_INSTRUCTIONS TO FOLLOW_. From the data below, return the exact lines starting at the line containing "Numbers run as" and ending at the line containing "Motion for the", both included, and nothing else.

_DATA PROVIDED_.

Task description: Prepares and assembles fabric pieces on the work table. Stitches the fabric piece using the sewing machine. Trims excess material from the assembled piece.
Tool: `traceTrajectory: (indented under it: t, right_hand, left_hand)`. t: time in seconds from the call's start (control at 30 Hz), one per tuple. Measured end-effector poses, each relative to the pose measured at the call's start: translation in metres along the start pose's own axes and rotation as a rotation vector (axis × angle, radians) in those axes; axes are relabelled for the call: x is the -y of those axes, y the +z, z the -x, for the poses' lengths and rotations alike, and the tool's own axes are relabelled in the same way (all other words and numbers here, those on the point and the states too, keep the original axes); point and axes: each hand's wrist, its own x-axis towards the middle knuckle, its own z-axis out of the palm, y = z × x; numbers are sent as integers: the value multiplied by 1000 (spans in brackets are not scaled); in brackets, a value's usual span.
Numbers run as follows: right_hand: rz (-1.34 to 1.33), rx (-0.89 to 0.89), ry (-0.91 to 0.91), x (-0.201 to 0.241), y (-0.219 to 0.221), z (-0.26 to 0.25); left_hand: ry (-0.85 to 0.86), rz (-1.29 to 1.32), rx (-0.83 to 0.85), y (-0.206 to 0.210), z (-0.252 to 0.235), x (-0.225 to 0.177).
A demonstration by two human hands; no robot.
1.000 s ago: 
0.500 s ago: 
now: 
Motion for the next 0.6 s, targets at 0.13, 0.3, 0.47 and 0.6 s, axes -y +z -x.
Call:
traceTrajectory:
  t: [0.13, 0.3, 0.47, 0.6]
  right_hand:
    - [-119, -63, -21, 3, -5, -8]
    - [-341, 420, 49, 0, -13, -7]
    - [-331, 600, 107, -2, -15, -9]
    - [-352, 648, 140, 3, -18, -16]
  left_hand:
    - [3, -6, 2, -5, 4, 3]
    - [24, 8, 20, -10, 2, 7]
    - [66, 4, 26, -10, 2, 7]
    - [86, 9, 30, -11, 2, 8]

_SOLUTION TO THIS EXERCISE_.
Numbers run as follows: right_hand: rz (-1.34 to 1.33), rx (-0.89 to 0.89), ry (-0.91 to 0.91), x (-0.201 to 0.241), y (-0.219 to 0.221), z (-0.26 to 0.25); left_hand: ry (-0.85 to 0.86), rz (-1.29 to 1.32), rx (-0.83 to 0.85), y (-0.206 to 0.210), z (-0.252 to 0.235), x (-0.225 to 0.177).
A demonstration by two human hands; no robot.
1.000 s ago: 
0.500 s ago: 
now: 
Motion for the next 0.6 s, targets at 0.13, 0.3, 0.47 and 0.6 s, axes -y +z -x.

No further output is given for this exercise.